● **Provided material**:
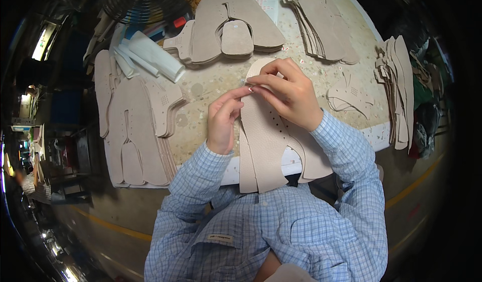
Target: The person assembles beige shoe components by hand at a workbench. They pick up a main upper piece, align and attach smaller side and heel pieces, then stack the completed assembly with others. The process repeats with multiple units.
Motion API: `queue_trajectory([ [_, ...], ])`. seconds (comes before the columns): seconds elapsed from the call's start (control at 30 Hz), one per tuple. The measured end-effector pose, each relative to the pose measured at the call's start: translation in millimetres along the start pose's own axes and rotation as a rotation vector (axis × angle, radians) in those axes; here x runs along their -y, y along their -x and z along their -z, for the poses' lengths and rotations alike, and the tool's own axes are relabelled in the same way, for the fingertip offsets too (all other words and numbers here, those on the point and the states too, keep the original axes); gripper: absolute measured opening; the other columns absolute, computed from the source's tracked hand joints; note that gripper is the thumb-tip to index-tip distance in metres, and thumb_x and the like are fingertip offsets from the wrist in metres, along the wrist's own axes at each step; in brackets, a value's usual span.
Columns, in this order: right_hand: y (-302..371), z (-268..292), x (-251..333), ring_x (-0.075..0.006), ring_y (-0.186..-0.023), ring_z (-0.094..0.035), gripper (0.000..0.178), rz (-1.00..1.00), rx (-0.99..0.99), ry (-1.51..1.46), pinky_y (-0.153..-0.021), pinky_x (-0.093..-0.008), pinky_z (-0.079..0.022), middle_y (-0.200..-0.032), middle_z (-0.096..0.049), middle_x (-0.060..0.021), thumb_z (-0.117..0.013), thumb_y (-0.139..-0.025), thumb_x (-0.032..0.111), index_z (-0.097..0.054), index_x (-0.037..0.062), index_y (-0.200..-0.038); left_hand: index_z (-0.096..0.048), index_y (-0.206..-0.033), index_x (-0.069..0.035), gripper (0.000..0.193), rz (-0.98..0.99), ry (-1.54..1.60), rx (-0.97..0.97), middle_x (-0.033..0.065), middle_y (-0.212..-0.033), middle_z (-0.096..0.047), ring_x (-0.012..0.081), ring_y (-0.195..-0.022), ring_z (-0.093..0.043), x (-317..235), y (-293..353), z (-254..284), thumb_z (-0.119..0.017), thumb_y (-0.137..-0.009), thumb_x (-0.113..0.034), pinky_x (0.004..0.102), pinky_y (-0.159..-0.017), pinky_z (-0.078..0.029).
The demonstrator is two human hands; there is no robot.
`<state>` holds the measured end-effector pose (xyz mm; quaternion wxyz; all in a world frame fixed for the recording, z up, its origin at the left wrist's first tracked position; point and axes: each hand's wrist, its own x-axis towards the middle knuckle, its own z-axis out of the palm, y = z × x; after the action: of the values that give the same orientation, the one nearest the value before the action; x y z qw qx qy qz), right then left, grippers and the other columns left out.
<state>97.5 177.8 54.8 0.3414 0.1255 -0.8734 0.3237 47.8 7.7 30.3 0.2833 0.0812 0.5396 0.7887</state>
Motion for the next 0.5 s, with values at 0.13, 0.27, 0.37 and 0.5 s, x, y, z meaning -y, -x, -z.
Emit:
queue_trajectory([
  [0.13, 1.6, 1.6, 1.9, -0.0160, -0.071, -0.054, 0.017, 0.053, 0.028, 0.058, -0.059, -0.0268, -0.044, -0.081, -0.057, -0.0038, -0.072, -0.071, 0.006, -0.068, 0.0082, -0.087, -0.059, -0.113, 0.004, 0.033, 0.013, 0.003, 0.032, 0.0021, -0.089, -0.063, 0.0023, -0.065, -0.041, -0.3, 0.7, -2.1, -0.048, -0.082, -0.004, 0.0157, -0.057, -0.032],
  [0.27, 8.0, 4.4, 2.2, -0.0121, -0.066, -0.055, 0.009, -0.345, 0.005, -0.258, -0.057, -0.0241, -0.046, -0.079, -0.058, -0.0021, -0.070, -0.074, 0.008, -0.068, 0.0074, -0.082, -0.039, -0.134, -0.003, 0.046, -0.058, -0.039, 0.030, 0.0052, -0.091, -0.064, 0.0014, -0.066, -0.045, 0.3, 1.6, -5.9, -0.051, -0.089, -0.004, 0.0143, -0.056, -0.033],
  [0.37, 11.2, 4.9, -3.2, -0.0076, -0.073, -0.056, 0.008, -0.662, 0.078, -0.541, -0.065, -0.0215, -0.045, -0.084, -0.060, -0.0026, -0.067, -0.079, 0.006, -0.067, 0.0028, -0.086, -0.024, -0.142, -0.008, 0.060, 0.034, -0.070, 0.013, 0.0088, -0.095, -0.065, 0.0033, -0.076, -0.054, -1.2, -1.3, -5.8, -0.053, -0.090, -0.003, 0.0142, -0.061, -0.039],
  [0.5, 15.1, -0.5, -6.8, -0.0080, -0.079, -0.057, 0.009, -0.652, 0.130, -0.556, -0.070, -0.0214, -0.046, -0.087, -0.060, -0.0032, -0.066, -0.081, 0.005, -0.067, -0.0010, -0.088, -0.025, -0.141, -0.007, 0.059, -0.025, -0.011, 0.031, 0.0151, -0.105, -0.063, 0.0101, -0.094, -0.058, -0.6, -1.2, -8.8, -0.052, -0.089, 0.000, 0.0192, -0.077, -0.045],
])
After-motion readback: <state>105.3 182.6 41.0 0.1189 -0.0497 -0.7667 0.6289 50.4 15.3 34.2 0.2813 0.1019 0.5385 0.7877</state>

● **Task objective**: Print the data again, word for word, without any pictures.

● **Response for this exercise**:
Target: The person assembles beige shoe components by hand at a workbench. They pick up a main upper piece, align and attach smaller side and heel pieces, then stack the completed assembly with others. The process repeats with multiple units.
Motion API: `queue_trajectory([ [_, ...], ])`. seconds (comes before the columns): seconds elapsed from the call's start (control at 30 Hz), one per tuple. The measured end-effector pose, each relative to the pose measured at the call's start: translation in millimetres along the start pose's own axes and rotation as a rotation vector (axis × angle, radians) in those axes; here x runs along their -y, y along their -x and z along their -z, for the poses' lengths and rotations alike, and the tool's own axes are relabelled in the same way, for the fingertip offsets too (all other words and numbers here, those on the point and the states too, keep the original axes); gripper: absolute measured opening; the other columns absolute, computed from the source's tracked hand joints; note that gripper is the thumb-tip to index-tip distance in metres, and thumb_x and the like are fingertip offsets from the wrist in metres, along the wrist's own axes at each step; in brackets, a value's usual span.
Columns, in this order: right_hand: y (-302..371), z (-268..292), x (-251..333), ring_x (-0.075..0.006), ring_y (-0.186..-0.023), ring_z (-0.094..0.035), gripper (0.000..0.178), rz (-1.00..1.00), rx (-0.99..0.99), ry (-1.51..1.46), pinky_y (-0.153..-0.021), pinky_x (-0.093..-0.008), pinky_z (-0.079..0.022), middle_y (-0.200..-0.032), middle_z (-0.096..0.049), middle_x (-0.060..0.021), thumb_z (-0.117..0.013), thumb_y (-0.139..-0.025), thumb_x (-0.032..0.111), index_z (-0.097..0.054), index_x (-0.037..0.062), index_y (-0.200..-0.038); left_hand: index_z (-0.096..0.048), index_y (-0.206..-0.033), index_x (-0.069..0.035), gripper (0.000..0.193), rz (-0.98..0.99), ry (-1.54..1.60), rx (-0.97..0.97), middle_x (-0.033..0.065), middle_y (-0.212..-0.033), middle_z (-0.096..0.047), ring_x (-0.012..0.081), ring_y (-0.195..-0.022), ring_z (-0.093..0.043), x (-317..235), y (-293..353), z (-254..284), thumb_z (-0.119..0.017), thumb_y (-0.137..-0.009), thumb_x (-0.113..0.034), pinky_x (0.004..0.102), pinky_y (-0.159..-0.017), pinky_z (-0.078..0.029).
The demonstrator is two human hands; there is no robot.
`<state>` holds the measured end-effector pose (xyz mm; quaternion wxyz; all in a world frame fixed for the recording, z up, its origin at the left wrist's first tracked position; point and axes: each hand's wrist, its own x-axis towards the middle knuckle, its own z-axis out of the palm, y = z × x; after the action: of the values that give the same orientation, the one nearest the value before the action; x y z qw qx qy qz), right then left, grippers and the other columns left out.
<state>97.5 177.8 54.8 0.3414 0.1255 -0.8734 0.3237 47.8 7.7 30.3 0.2833 0.0812 0.5396 0.7887</state>
Motion for the next 0.5 s, with values at 0.13, 0.27, 0.37 and 0.5 s, x, y, z meaning -y, -x, -z.
Emit:
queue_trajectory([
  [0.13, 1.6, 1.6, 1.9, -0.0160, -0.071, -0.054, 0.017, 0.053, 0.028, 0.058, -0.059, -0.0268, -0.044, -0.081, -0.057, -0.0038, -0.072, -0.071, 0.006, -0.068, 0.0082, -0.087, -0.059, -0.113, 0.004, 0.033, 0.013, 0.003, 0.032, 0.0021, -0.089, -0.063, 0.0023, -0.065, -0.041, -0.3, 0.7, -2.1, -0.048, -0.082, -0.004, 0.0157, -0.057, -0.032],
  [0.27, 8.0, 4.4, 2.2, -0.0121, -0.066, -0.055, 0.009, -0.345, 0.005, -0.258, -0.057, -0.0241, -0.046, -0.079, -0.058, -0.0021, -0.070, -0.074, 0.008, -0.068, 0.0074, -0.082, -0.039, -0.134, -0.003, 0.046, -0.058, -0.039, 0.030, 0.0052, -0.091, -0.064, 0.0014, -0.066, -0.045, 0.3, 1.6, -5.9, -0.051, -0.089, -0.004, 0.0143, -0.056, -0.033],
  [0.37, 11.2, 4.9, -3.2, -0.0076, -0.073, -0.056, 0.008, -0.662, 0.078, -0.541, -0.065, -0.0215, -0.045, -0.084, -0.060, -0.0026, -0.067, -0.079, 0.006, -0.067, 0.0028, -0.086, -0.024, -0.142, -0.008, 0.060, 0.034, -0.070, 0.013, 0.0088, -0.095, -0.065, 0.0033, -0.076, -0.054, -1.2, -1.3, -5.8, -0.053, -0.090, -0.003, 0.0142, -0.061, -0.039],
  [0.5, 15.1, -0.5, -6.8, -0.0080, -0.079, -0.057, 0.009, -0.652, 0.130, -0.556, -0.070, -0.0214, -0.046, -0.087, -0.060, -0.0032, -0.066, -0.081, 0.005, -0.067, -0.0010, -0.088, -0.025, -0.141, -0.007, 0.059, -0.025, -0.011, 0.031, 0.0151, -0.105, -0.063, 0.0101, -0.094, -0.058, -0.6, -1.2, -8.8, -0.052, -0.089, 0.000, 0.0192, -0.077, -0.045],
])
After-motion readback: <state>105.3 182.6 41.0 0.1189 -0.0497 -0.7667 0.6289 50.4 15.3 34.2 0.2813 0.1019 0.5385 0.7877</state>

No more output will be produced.